Nicola Gori – Città del Vaticano
Le tre giovani crocerossine Pilar, Olga e Octavia erano «già incamminate sulla via della carità, alimentando con l’attività apostolica la loro vita cristiana ordinaria», quando vennero martirizzate il 28 ottobre 1936 a Pola de Somiedo, nelle Asturie, nel drammatico contesto della persecuzione religiosa durante la guerra civile spagnola. Lo ha sottolineato il cardinale Marcello Semeraro, prefetto della Congregazione delle Cause dei Santi, durante la beatificazione delle tre donne laiche, da lui presieduta in rappresentanza di Papa Francesco, sabato mattina, 29 maggio, nella cattedrale di Astorga.
Le tre infermiere erano María del Pilar Gullón y Turriaga, venticinquenne di origini madrilene; Olga Pérez-Monteserín Núñez, ventitreenne nata a Parigi; e Octavia Iglesias Blanco la più grande, con i suoi 41 anni, originaria della stessa Astorga, dov’era catechista e impegnata nell’aiuto ai bisognosi.

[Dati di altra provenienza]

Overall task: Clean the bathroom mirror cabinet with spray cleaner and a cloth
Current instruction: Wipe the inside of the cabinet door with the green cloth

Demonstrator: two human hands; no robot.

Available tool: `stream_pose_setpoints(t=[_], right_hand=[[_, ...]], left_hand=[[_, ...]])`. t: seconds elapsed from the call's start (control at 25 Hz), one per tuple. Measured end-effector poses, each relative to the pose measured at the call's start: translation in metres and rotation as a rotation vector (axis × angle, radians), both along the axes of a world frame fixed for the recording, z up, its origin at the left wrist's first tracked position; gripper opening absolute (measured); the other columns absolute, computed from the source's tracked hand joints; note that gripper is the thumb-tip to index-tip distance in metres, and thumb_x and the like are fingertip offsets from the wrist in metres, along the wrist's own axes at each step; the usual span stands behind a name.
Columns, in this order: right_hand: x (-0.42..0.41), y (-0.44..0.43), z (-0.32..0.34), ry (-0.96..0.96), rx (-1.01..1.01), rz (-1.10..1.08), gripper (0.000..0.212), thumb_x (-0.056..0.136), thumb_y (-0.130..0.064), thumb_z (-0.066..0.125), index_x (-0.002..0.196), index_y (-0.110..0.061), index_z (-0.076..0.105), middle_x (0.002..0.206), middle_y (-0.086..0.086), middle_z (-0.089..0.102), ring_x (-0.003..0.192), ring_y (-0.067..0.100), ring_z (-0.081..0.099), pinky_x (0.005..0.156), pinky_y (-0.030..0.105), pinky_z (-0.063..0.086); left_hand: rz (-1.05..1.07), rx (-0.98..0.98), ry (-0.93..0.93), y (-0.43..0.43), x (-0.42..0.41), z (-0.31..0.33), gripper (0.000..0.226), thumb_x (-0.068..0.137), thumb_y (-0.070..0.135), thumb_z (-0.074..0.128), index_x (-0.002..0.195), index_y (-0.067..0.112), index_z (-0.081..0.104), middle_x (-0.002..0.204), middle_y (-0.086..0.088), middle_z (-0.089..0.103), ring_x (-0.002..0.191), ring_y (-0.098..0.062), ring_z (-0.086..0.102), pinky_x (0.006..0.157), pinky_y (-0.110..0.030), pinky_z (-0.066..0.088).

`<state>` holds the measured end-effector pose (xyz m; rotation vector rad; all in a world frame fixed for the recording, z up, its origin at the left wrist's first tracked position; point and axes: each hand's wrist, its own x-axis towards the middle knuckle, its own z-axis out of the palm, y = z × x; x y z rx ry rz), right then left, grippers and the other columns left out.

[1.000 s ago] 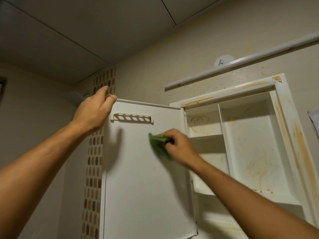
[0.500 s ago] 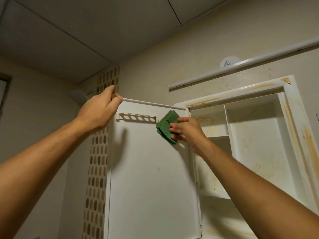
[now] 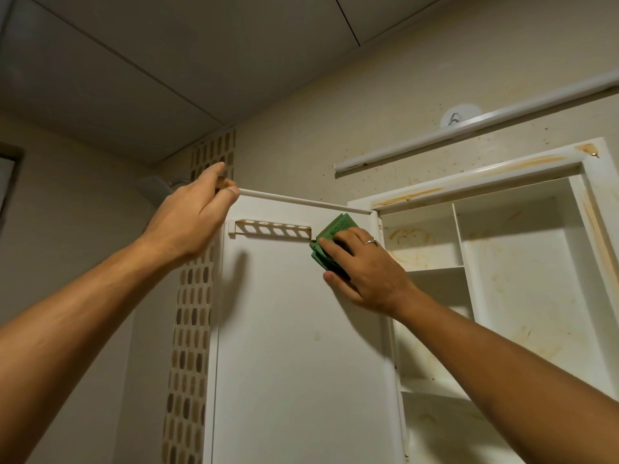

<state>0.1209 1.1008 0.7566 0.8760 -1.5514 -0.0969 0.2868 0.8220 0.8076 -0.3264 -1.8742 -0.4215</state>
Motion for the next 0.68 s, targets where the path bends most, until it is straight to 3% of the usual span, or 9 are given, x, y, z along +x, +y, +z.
stream_pose_setpoints(t=[0.16, 0.28, 0.4, 0.56, 0.68], right_hand=[[-0.014, 0.021, -0.007, 0.013, 0.1, -0.014, 0.067, 0.091, -0.025, 0.056, 0.152, -0.003, 0.042, 0.151, 0.019, 0.046, 0.139, 0.036, 0.042, 0.117, 0.045, 0.038], [-0.015, 0.026, 0.002, 0.103, 0.167, -0.122, 0.057, 0.096, -0.021, 0.048, 0.149, -0.003, 0.044, 0.15, 0.02, 0.047, 0.134, 0.038, 0.046, 0.109, 0.05, 0.045], [-0.014, 0.01, 0.01, 0.113, 0.056, -0.062, 0.045, 0.093, -0.018, 0.051, 0.136, -0.006, 0.057, 0.136, 0.018, 0.055, 0.124, 0.038, 0.05, 0.1, 0.051, 0.049], [-0.022, 0.004, -0.008, -0.015, -0.077, 0.063, 0.052, 0.093, -0.017, 0.049, 0.144, -0.005, 0.054, 0.154, 0.016, 0.044, 0.148, 0.038, 0.032, 0.121, 0.048, 0.033], [-0.022, 0.002, -0.012, 0.014, -0.059, 0.029, 0.055, 0.102, -0.028, 0.041, 0.152, -0.006, 0.044, 0.162, 0.013, 0.036, 0.153, 0.034, 0.025, 0.124, 0.045, 0.027]], left_hand=[[-0.03, -0.018, 0.014, -0.006, -0.004, 0.001, 0.075, 0.097, 0.061, 0.026, 0.162, 0.024, 0.024, 0.151, 0.002, 0.053, 0.138, -0.023, 0.048, 0.114, -0.052, 0.039], [-0.048, -0.024, 0.014, -0.01, -0.009, 0.001, 0.076, 0.096, 0.062, 0.026, 0.162, 0.025, 0.024, 0.154, 0.001, 0.051, 0.141, -0.023, 0.046, 0.116, -0.053, 0.038], [-0.067, -0.028, 0.017, -0.012, -0.011, 0.002, 0.076, 0.096, 0.061, 0.026, 0.162, 0.024, 0.023, 0.155, 0.002, 0.05, 0.142, -0.023, 0.045, 0.116, -0.053, 0.037], [-0.096, -0.043, 0.006, -0.019, -0.014, 0.004, 0.075, 0.096, 0.064, 0.025, 0.162, 0.027, 0.022, 0.155, 0.004, 0.05, 0.143, -0.022, 0.044, 0.117, -0.056, 0.036], [-0.121, -0.048, 0.001, -0.022, -0.016, 0.005, 0.075, 0.096, 0.064, 0.025, 0.162, 0.028, 0.022, 0.154, 0.004, 0.051, 0.143, -0.021, 0.044, 0.117, -0.056, 0.036]])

Esse “intesero bene” le parole del Signore che disse: «Non abbiate paura di quelli che uccidono il corpo». Infatti, alla cura del corpo degli infermi e dei feriti, le tre «si dedicarono» per alleviare sofferenze e sollevare gli animi perché il “corpo” ha la sua dignità inenarrabile, ha spiegato il porporato all’omelia.

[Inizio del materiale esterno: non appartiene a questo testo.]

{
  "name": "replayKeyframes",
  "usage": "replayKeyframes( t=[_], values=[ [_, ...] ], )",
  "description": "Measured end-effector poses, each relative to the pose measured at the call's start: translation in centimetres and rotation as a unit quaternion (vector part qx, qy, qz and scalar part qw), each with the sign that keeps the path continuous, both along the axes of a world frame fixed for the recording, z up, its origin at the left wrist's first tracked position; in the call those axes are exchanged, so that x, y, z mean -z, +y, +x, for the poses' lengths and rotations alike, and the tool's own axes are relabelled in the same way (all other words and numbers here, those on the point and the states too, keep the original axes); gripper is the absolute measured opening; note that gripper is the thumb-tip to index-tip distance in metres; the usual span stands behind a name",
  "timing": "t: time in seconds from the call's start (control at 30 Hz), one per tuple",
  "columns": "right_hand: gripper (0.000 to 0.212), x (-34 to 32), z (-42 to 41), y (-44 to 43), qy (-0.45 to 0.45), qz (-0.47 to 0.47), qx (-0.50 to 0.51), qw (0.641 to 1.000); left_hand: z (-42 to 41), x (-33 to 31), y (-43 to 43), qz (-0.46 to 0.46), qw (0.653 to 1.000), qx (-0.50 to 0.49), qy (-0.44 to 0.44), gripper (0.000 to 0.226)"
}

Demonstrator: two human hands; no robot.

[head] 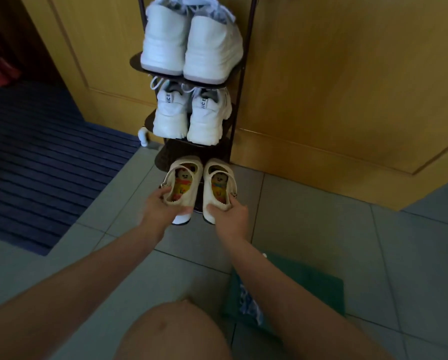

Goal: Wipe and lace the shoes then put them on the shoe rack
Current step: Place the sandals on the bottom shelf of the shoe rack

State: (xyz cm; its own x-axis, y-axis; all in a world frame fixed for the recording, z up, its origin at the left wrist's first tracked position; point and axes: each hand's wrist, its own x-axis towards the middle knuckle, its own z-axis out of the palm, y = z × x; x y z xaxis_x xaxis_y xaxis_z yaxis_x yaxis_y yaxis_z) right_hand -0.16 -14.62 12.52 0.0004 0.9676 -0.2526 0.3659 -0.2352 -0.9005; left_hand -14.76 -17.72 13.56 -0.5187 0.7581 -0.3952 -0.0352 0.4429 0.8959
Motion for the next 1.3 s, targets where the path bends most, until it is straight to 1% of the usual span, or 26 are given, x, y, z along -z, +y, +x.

Per i credenti, «il corpo dell’uomo partecipa alla dignità di “immagine di Dio”». I corpi «nascondono un mistero» e «in essi lo spirito si manifesta e opera», ha aggiunto Semeraro, citando parole di Benedetto xvi (13 maggio 2011).

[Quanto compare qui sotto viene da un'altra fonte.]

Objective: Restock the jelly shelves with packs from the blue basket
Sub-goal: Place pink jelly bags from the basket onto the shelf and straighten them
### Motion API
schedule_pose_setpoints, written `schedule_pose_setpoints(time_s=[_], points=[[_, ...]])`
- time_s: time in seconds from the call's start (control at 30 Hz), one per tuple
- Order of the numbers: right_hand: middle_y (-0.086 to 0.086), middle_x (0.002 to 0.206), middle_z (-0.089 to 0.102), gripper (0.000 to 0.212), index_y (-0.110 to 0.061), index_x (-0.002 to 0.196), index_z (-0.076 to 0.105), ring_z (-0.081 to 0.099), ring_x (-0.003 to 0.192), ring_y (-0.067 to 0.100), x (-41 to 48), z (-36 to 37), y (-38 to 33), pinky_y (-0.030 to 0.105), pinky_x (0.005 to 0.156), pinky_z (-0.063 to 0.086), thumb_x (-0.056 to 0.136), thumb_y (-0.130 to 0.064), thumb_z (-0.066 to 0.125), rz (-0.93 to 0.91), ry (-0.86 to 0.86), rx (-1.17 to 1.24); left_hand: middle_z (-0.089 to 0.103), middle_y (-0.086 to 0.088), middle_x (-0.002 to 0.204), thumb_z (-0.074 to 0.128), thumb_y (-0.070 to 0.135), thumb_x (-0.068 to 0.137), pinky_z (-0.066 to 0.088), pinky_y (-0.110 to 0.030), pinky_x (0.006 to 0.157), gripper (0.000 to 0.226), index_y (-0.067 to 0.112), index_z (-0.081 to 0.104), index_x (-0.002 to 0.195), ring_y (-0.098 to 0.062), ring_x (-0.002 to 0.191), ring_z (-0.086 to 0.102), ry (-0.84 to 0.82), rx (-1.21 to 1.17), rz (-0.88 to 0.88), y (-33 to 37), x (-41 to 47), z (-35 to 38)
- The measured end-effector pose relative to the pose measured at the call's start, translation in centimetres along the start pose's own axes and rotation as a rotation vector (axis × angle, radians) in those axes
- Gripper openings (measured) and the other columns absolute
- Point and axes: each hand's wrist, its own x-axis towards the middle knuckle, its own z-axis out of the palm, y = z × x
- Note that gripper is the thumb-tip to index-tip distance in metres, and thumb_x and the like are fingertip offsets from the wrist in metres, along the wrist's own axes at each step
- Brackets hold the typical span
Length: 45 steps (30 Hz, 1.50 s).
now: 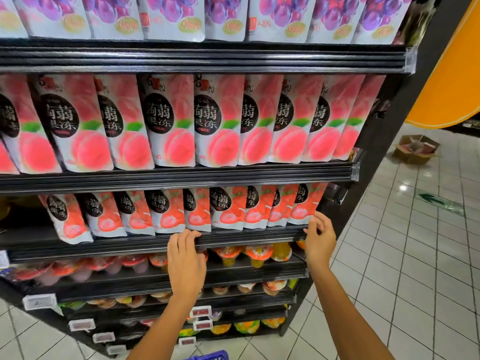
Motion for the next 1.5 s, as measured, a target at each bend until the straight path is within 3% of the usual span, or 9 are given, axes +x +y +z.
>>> schedule_pose_setpoints(time_s=[0.23, 0.5, 0.77, 0.93, 1.07, 1.17, 1.33, 1.4, 1.5], points=[[-0.027, 0.098, 0.060, 0.022, -0.033, 0.111, 0.059, 0.058, 0.096, -0.008, -1.4, 0.4, -1.1, 0.024, 0.091, 0.049, 0.098, -0.017, 0.056, 0.003, 0.041, 0.032, 0.053, -0.005, 0.122, 0.073, -0.002, 0.065, 0.033, -0.044, 0.112, 0.058, 0.015, 0.055, 0.117, -0.031, 0.122, 0.044, -0.023, -0.041, -0.011, 0.1, 0.1, -0.6], [-0.003, 0.124, 0.065, 0.029, -0.018, 0.125, 0.061, 0.059, 0.117, 0.012, -2.2, 1.0, -1.2, 0.038, 0.103, 0.049, 0.098, -0.011, 0.056, 0.042, 0.077, 0.047, 0.054, -0.004, 0.121, 0.074, -0.002, 0.064, 0.041, -0.050, 0.108, 0.061, 0.017, 0.054, 0.118, -0.028, 0.123, 0.042, -0.063, -0.108, 0.005, 0.3, 0.1, -1.9], [0.005, 0.141, 0.056, 0.043, -0.017, 0.139, 0.052, 0.051, 0.131, 0.020, -4.2, 1.7, -1.6, 0.025, 0.100, 0.039, 0.098, -0.006, 0.054, 0.089, 0.059, 0.043, 0.051, -0.001, 0.125, 0.066, -0.002, 0.071, 0.039, -0.048, 0.110, 0.056, 0.017, 0.055, 0.123, -0.027, 0.126, 0.042, -0.106, -0.194, 0.057, -0.4, 0.0, -2.9], [0.005, 0.128, 0.064, 0.037, -0.017, 0.132, 0.056, 0.059, 0.113, 0.012, -6.4, 2.5, -1.5, 0.012, 0.084, 0.043, 0.097, -0.006, 0.055, 0.085, 0.122, 0.055, 0.048, 0.000, 0.136, 0.060, 0.000, 0.082, 0.035, -0.043, 0.114, 0.052, 0.016, 0.054, 0.131, -0.024, 0.136, 0.035, -0.164, -0.319, 0.090, -1.1, 0.2, -3.7], [0.003, 0.113, 0.062, 0.024, -0.012, 0.116, 0.061, 0.064, 0.101, 0.024, -9.3, 3.7, -1.1, 0.034, 0.083, 0.054, 0.096, -0.006, 0.051, 0.112, 0.194, 0.021, 0.049, 0.000, 0.144, 0.055, 0.000, 0.090, 0.019, -0.029, 0.120, 0.041, 0.012, 0.059, 0.129, -0.019, 0.146, 0.028, -0.204, -0.417, 0.108, -2.9, -0.7, -4.6], [0.005, 0.112, 0.061, 0.021, -0.011, 0.110, 0.063, 0.062, 0.092, 0.016, -13.2, 4.8, 1.4, 0.010, 0.072, 0.048, 0.094, -0.004, 0.052, 0.151, 0.196, -0.044, 0.059, -0.004, 0.132, 0.053, -0.007, 0.086, 0.023, -0.023, 0.118, 0.036, 0.008, 0.067, 0.116, -0.015, 0.137, 0.038, -0.261, -0.526, 0.084, -6.2, -3.9, -4.9], [0.018, 0.099, 0.065, 0.012, -0.012, 0.094, 0.066, 0.060, 0.086, 0.024, -22.5, 6.1, 9.1, 0.033, 0.079, 0.054, 0.093, -0.005, 0.057, 0.334, 0.111, -0.226, 0.064, -0.006, 0.109, 0.055, -0.012, 0.082, 0.037, -0.005, 0.089, 0.033, 0.009, 0.068, 0.104, -0.014, 0.104, 0.053, -0.472, -0.593, -0.225, -14.8, -13.6, -2.4], [0.021, 0.095, 0.065, 0.012, -0.003, 0.097, 0.066, 0.058, 0.076, 0.025, -25.9, 6.3, 13.1, 0.027, 0.064, 0.051, 0.092, 0.000, 0.055, 0.411, 0.073, -0.292, 0.065, -0.012, 0.107, 0.056, -0.016, 0.082, 0.035, 0.001, 0.086, 0.030, 0.000, 0.069, 0.104, -0.010, 0.097, 0.054, -0.525, -0.594, -0.407, -19.0, -17.9, -0.5], [0.015, 0.089, 0.062, 0.019, 0.007, 0.102, 0.064, 0.053, 0.057, 0.014, -30.0, 6.2, 19.2, 0.027, 0.053, 0.044, 0.089, 0.013, 0.052, 0.491, -0.083, -0.324, 0.066, -0.021, 0.099, 0.054, -0.021, 0.086, 0.047, -0.029, 0.092, 0.020, -0.014, 0.066, 0.100, -0.020, 0.092, 0.061, -0.591, -0.658, -0.731, -24.6, -23.7, 2.7]])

Nell’ospedale di Puerto de Somiedo, le tre donne dedicarono molte energie «alla cura del corpo debilitato e sofferente», ha affermato il cardinale, e anche «nel pericolo, non vollero abbandonare i feriti», ma continuarono ad assisterli «mettendo a rischio la propria vita». Per questa loro «fervente carità, quando il loro corpo fu minacciato, non s’irrigidirono nel timore, ma ardenti del fuoco della carità subirono torture e umiliazioni». Tutto «sopportarono con fortezza soprannaturale», ha sottolineato il prefetto, e «si disposero a subire la morte in spirito di fede».
Le tre nuove beate «sono morte acclamando a Cristo Re ed è questa professione di fede che le ha rese martiri». In proposito il porporato ha fatto notare che il Signore, «rivela nei deboli la sua potenza e dona agli inermi la forza del martirio». Deboli «lo siamo tutti noi», ha aggiunto, però, la parola di Cristo nel Vangelo è chiara: «Non temete, non abbiate paura!». Per tre volte Gesù lo dice ai suoi discepoli e lo ripete «anche a noi, perché sa che abbiamo bisogno di sentircelo ripetere». Deboli, ha detto Semeraro, «lo erano anche le tre nostre sorelle». Eppure, ora la Chiesa le onora ufficialmente come martiri di Cristo: «hanno, infatti, ricevuto la corona della vita, promessa dal Signore a quanti lo amano».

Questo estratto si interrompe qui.